__WHAT TO WORK ON__.
Retype every line from the top of the entries down to the one with "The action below", both included, and skip the pictures.

__DATA FOR THIS TASK__.
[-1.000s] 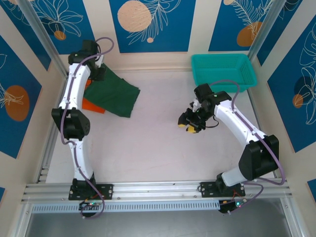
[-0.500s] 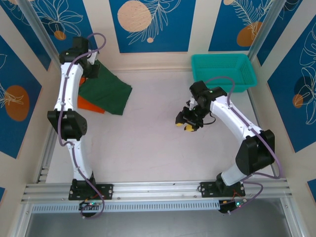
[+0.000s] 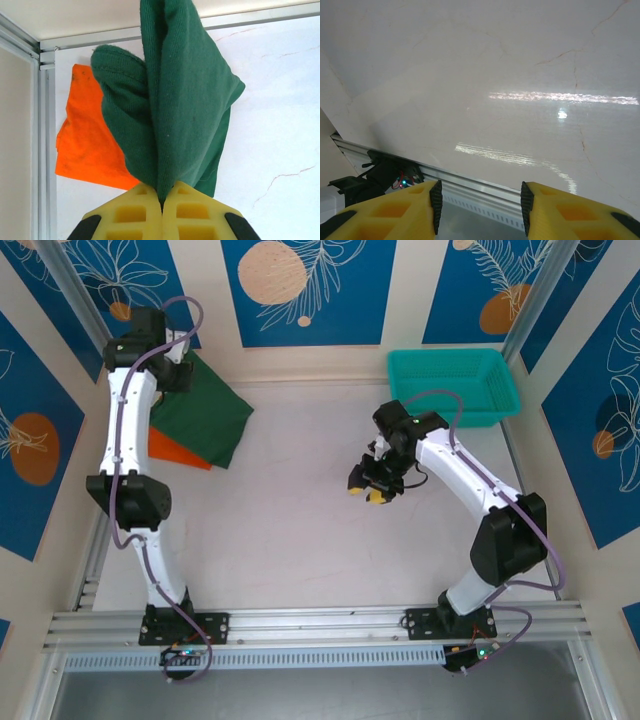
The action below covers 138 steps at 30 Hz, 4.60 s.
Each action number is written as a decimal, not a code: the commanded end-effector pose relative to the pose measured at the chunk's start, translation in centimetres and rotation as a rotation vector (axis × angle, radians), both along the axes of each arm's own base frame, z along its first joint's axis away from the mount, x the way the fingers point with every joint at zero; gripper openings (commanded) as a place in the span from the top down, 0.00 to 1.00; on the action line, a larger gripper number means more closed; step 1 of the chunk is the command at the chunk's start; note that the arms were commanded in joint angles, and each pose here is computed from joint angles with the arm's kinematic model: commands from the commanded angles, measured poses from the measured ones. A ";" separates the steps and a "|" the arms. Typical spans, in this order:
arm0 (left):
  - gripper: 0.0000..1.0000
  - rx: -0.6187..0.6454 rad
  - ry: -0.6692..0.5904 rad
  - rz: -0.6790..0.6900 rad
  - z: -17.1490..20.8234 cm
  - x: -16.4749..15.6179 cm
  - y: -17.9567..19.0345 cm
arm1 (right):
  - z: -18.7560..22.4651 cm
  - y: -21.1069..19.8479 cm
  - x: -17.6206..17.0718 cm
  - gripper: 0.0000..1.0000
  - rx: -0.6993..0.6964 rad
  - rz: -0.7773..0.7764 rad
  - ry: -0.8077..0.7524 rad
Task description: Fold and stack the t-shirts
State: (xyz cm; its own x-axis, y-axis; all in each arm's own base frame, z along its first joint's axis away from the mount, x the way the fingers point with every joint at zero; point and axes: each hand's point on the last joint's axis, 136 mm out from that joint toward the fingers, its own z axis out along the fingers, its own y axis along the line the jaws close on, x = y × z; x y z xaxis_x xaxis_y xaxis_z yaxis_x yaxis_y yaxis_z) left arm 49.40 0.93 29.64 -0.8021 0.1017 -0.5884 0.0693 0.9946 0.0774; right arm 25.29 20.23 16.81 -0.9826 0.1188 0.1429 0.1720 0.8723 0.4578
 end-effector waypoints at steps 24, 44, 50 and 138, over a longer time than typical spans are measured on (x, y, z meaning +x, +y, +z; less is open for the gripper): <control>0.00 0.348 -0.202 0.678 5.4 -0.5 14.8 | 2.2 0.4 0.5 0.50 0.017 -0.001 -0.048; 0.00 -0.286 -0.423 0.478 -3.3 -14.6 2.2 | 9.3 -12.8 6.0 0.01 -0.418 -0.358 -0.954; 0.00 0.045 -0.372 0.487 -8.8 -20.1 5.9 | 4.2 -16.1 5.2 0.01 -0.583 -0.278 -0.978; 0.00 -0.009 -0.566 0.039 -20.7 -10.0 -2.0 | -7.4 -16.9 14.3 0.01 -0.300 -0.109 -1.277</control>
State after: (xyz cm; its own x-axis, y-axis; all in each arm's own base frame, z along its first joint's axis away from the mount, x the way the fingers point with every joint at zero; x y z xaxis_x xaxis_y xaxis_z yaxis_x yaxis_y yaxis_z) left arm 38.87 -0.83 7.78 -0.4053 0.0676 -0.9117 -0.0308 0.9957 0.0875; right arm 39.45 3.54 9.31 -0.3952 0.0688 -0.9160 -0.1750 0.9733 0.1486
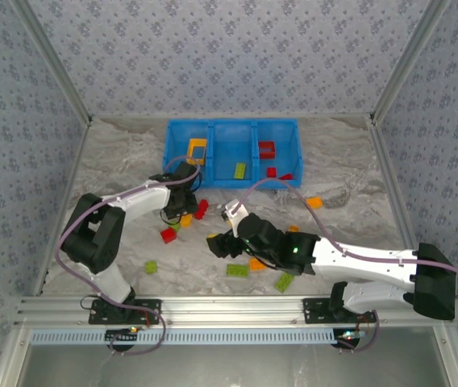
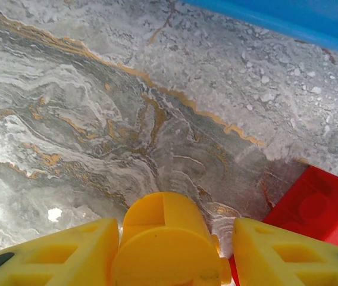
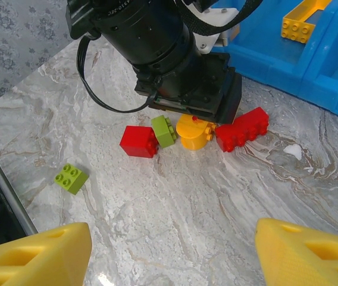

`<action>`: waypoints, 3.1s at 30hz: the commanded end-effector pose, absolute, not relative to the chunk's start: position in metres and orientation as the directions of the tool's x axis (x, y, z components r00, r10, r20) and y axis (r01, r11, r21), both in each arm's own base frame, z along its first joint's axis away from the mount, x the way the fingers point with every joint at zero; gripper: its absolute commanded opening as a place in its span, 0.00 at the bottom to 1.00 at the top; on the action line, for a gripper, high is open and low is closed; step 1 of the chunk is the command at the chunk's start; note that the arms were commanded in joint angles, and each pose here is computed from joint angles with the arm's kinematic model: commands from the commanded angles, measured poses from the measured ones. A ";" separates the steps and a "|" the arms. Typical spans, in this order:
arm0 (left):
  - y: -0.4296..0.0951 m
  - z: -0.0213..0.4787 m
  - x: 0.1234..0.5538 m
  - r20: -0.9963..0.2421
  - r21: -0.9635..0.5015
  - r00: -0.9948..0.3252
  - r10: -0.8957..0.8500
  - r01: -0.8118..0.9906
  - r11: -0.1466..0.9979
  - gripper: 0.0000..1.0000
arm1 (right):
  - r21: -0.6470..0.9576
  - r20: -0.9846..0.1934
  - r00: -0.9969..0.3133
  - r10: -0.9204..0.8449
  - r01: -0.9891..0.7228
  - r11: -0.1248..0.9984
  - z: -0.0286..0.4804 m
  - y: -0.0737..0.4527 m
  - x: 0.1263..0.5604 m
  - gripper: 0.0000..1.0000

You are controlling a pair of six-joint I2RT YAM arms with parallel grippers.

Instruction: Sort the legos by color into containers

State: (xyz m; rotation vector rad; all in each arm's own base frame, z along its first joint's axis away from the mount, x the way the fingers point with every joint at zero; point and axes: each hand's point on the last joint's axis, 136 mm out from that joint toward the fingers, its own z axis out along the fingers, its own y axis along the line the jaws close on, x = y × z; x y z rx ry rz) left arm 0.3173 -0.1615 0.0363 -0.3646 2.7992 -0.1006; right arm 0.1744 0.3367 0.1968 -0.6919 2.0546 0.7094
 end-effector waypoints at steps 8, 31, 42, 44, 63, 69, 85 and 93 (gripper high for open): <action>-0.146 0.027 0.302 -0.273 0.012 -0.934 -0.231 -0.243 0.970 0.60 | 0.260 -0.838 -0.512 -0.187 -0.677 0.688 0.205 0.342 0.175 0.75; -0.149 0.093 0.314 -0.413 -0.045 -0.887 -0.204 -0.204 0.978 0.36 | 0.241 -0.853 -0.493 -0.173 -0.665 0.707 0.216 0.343 0.183 0.74; -0.157 0.172 0.387 -0.543 -0.070 -0.828 -0.139 -0.120 0.990 0.36 | 0.146 -0.942 -0.330 -0.068 -0.582 0.800 0.268 0.331 0.236 0.76; -0.161 0.172 0.406 -0.549 -0.086 -0.824 -0.140 -0.111 0.990 0.36 | 0.105 -0.954 -0.291 -0.077 -0.561 0.821 0.273 0.332 0.246 0.76; -0.151 0.142 0.559 -0.626 0.110 -0.780 -0.004 -0.093 0.990 0.33 | 0.134 -0.972 -0.236 -0.006 -0.571 0.810 0.279 0.347 0.260 0.78; -0.151 0.130 0.575 -0.627 0.149 -0.779 0.019 -0.095 0.984 0.34 | 0.135 -0.982 -0.185 0.028 -0.594 0.793 0.288 0.363 0.266 0.80; -0.153 0.123 0.565 -0.594 0.138 -0.805 0.006 -0.094 0.986 0.61 | 0.156 -0.972 -0.235 0.013 -0.600 0.785 0.274 0.371 0.263 0.80; -0.152 0.208 0.537 -0.693 0.055 -0.719 -0.052 -0.125 0.991 0.67 | 0.139 -0.968 -0.252 -0.002 -0.541 0.830 0.270 0.330 0.255 0.80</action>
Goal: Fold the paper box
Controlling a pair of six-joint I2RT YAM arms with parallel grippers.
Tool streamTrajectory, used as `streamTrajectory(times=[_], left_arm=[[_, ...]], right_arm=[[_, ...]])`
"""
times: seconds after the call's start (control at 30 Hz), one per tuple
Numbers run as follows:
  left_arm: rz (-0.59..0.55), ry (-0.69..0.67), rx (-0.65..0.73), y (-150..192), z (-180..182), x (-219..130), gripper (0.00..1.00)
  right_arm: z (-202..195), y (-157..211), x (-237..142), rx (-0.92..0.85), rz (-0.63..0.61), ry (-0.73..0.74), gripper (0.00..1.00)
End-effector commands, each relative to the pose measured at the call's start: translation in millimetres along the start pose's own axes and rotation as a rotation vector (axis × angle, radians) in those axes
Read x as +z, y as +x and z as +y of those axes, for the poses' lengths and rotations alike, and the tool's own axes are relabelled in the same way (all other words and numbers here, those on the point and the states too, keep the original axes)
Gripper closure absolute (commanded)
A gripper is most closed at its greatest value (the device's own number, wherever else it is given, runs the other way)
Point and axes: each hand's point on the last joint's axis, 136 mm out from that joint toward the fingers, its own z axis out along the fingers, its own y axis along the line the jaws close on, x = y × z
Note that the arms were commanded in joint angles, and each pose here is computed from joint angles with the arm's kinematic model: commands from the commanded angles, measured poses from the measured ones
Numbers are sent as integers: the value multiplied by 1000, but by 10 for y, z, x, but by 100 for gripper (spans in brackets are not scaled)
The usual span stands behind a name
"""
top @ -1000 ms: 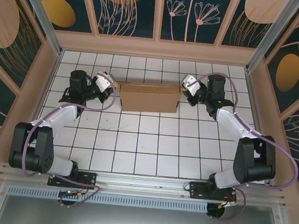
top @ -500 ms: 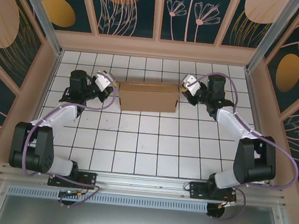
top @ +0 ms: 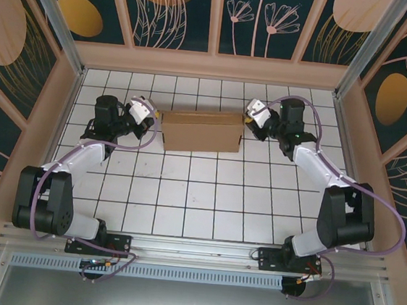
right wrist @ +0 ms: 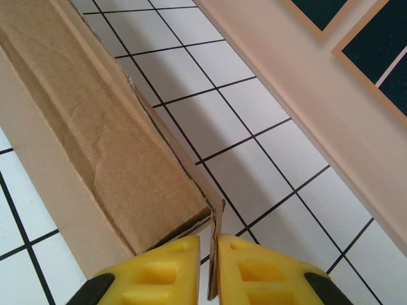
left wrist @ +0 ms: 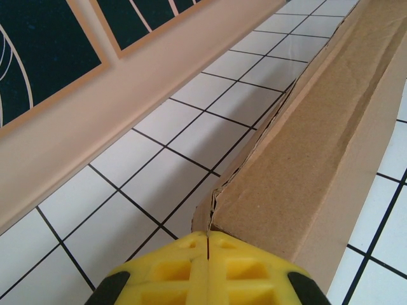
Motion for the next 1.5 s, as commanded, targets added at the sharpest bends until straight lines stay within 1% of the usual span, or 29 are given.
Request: streamTrajectory(times=[0.0, 0.13, 0.27, 0.3, 0.5, 0.67, 0.73, 0.8, 0.87, 0.93, 1.03, 1.07, 1.1, 1.13, 1.17, 1.3, 1.33, 1.4, 1.47], left_arm=[[-19, 16, -1, -90, 1, -16, 100], [-16, 17, -4, -81, -3, -16, 100], [-29, 26, -19, -120, -17, -17, 100], [-32, 34, -24, -130, -37, -10, 100], [-48, 53, -70, -254, -95, 7, 100], [-88, -6, -209, -424, -14, -15, 100], [-91, -13, -265, -487, -16, -20, 100], [-83, -42, -358, -521, 34, -15, 100], [-60, -75, -488, -512, 111, 8, 100], [-25, -72, -580, -479, 119, 49, 100], [30, -35, -628, -431, 42, 119, 100], [44, -43, -654, -390, 43, 125, 100], [50, -51, -684, -365, 50, 131, 100], [34, -63, -702, -451, 108, 127, 100], [39, -67, -724, -451, 121, 134, 100], [73, -57, -826, -395, 104, 178, 100], [80, -49, -848, -383, 92, 189, 100], [93, -41, -875, -342, 66, 203, 100], [99, -40, -884, -302, 42, 203, 100]], right_arm=[[-21, -67, 36, 5, -4, -6, 86], [-38, -49, 59, 5, 5, 2, 87], [-63, -24, 85, 18, 20, 7, 98], [-69, -32, 83, 22, 18, 9, 100], [-53, -92, 72, 38, 8, 5, 100], [-49, -178, 59, 81, 16, 27, 100], [-75, -227, 39, 129, 14, 48, 100], [-111, -280, 14, 201, 8, 66, 100], [-114, -299, 1, 264, 17, 75, 100], [-83, -271, 18, 313, 42, 83, 100], [17, -242, 42, 343, 77, 73, 100], [52, -240, 46, 351, 85, 68, 100], [83, -247, 41, 354, 87, 57, 100], [109, -258, 32, 361, 89, 47, 100], [119, -262, 26, 366, 92, 45, 100], [90, -341, -44, 402, 81, 52, 100], [64, -343, -53, 434, 87, 68, 100], [17, -344, -62, 480, 104, 87, 100], [31, -342, -64, 497, 118, 77, 100]])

__RESULT FOR THIS TASK__.
[-1.000s] 
[-0.500s] 
[+0.000s] 
The action below covers 138 steps at 30 Hz, 4.60 s.

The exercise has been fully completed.